By Chen Liu, Kihwan Kim, Jinwei Gu, Yasutaka Furukawa, and Jan Kautz
This paper will be presented (Oral) in IEEE CVPR 2019.
This paper proposes a deep neural architecture, PlaneR-CNN, that detects arbitrary number of planes, and reconstructs piecewise planar surfaces from a single RGB image. For more details, please refer to our paper and video, or visit project website. The code is implemented using PyTorch.
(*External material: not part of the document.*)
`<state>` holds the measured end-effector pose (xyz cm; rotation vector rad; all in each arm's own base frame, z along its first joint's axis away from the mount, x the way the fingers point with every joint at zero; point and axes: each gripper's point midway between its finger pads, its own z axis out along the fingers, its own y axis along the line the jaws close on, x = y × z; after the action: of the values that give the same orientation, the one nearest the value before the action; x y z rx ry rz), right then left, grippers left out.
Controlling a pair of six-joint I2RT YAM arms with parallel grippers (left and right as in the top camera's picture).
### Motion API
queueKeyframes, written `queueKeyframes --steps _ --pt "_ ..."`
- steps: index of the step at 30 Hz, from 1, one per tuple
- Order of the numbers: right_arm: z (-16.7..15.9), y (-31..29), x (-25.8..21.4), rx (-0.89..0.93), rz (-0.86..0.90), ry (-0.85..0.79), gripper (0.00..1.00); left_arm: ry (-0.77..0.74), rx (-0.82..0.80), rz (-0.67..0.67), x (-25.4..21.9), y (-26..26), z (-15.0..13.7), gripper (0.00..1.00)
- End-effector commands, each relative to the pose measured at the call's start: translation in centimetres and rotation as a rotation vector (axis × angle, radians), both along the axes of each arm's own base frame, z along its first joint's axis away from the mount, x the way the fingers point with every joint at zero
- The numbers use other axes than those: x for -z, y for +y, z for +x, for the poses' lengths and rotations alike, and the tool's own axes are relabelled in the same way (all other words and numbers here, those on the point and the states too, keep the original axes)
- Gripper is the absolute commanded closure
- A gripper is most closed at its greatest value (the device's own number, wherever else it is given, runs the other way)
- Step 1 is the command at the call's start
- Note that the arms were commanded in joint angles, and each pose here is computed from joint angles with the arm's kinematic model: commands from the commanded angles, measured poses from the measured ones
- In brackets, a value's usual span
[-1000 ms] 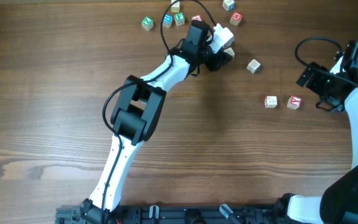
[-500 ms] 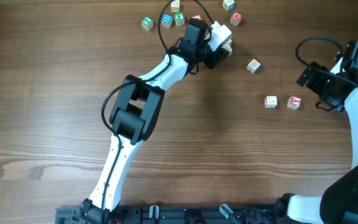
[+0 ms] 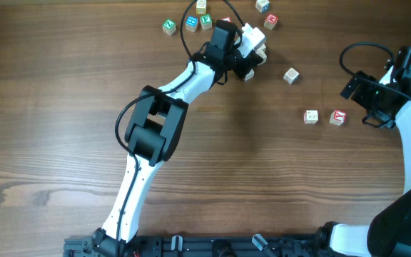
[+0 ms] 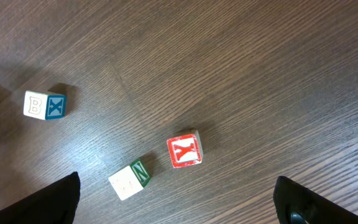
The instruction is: Form a circle
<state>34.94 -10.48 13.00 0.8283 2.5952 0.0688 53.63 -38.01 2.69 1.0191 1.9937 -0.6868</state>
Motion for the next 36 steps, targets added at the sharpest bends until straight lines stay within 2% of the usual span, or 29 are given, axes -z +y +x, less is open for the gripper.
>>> queueKeyframes --steps 1,8,10,13,18,22,26,31,36 --pt "0.0 -0.3 -0.5 0.014 -0.006 -0.012 0.00 -0.058 0.003 -0.041 -5.0 0.0 0.4 0.88" --pt "0.7 -0.5 -0.8 0.013 -0.016 -0.042 0.00 -0.200 -0.023 -0.100 -17.2 1.1 -0.1 0.94" --pt "0.9 -0.6 -1.0 0.014 -0.019 -0.053 0.00 -0.200 -0.036 -0.091 -19.8 1.9 -1.2 0.96" --pt "1.0 -0.9 -1.5 0.021 -0.024 -0.066 0.00 -0.133 -0.034 -0.054 -20.8 2.9 -3.2 0.96" --pt "0.9 -2.9 -4.8 0.108 -0.032 -0.141 0.00 0.090 -0.026 0.065 -18.4 5.0 -7.7 0.96" --pt "0.8 -4.6 -9.2 0.152 -0.034 -0.269 0.00 0.298 0.001 0.181 -14.7 5.9 -12.0 0.96" --pt "0.7 -5.1 -10.2 0.161 -0.048 -0.306 0.00 0.396 0.119 0.167 -12.8 3.2 -16.2 0.96" --pt "0.7 -5.1 -9.8 0.161 -0.043 -0.293 0.00 0.373 0.232 0.196 -8.6 -1.3 -20.2 0.96" --pt "0.7 -5.1 -9.8 0.159 -0.045 -0.292 0.00 0.235 0.229 0.294 -3.3 -4.8 -21.2 0.96"
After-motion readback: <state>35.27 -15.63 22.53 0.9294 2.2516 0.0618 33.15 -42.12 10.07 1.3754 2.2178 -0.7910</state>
- Chen Liu, Washington University in St. Louis
- Kihwan Kim, NVIDIA
- Jinwei Gu, SenseTime
- Yasutaka Furukawa, Simon Fraser University
- Jan Kautz, NVIDIA
Copyright (c) 2018 NVIDIA Corp. All Rights Reserved. This work is licensed under the Creative Commons Attribution NonCommercial ShareAlike 4.0 License.
Clone repository:
git clone https://github.com/NVlabs/planercnn.git
Please use Python 3. Create an Anaconda environment and install the dependencies:
conda create --name planercnn
conda activate planercnn
conda install -y pytorch=0.4.1
conda install pip
pip install -r requirements.txt
Equivalently, you can use Python virtual environment to manage the dependencies:
pip install virtualenv
python -m virtualenv planercnn
source planercnn/bin/activate
pip install -r requirements.txt
Now, we compile nms and roialign as explained in the installation section of pytorch-mask-rcnn. To be specific, you can build these two functions using the following commands with the right --arch
option:
GPU | arch |
---|---|
TitanX | sm_52 |
GTX 960M | sm_50 |
GTX 1070 | sm_61 |
GTX 1080 (Ti), Titan XP | sm_61 |
More details of the compute capability are shown in NVIDIA
cd nms/src/cuda/
nvcc -c -o nms_kernel.cu.o nms_kernel.cu -x cu -Xcompiler -fPIC -arch=[arch]
cd ../../
python build.py
cd ../
cd roialign/roi_align/src/cuda/
nvcc -c -o crop_and_resize_kernel.cu.o crop_and_resize_kernel.cu -x cu -Xcompiler -fPIC -arch=[arch]
cd ../../
python build.py
cd ../../
Please note that, the Mask R-CNN backbone does not support cuda10.0 and gcc versions higher than 6.
Models are saved under checkpoint/. You can download our trained model from here, and put it under checkpoint/ if you want to fine-tune it or run inferences.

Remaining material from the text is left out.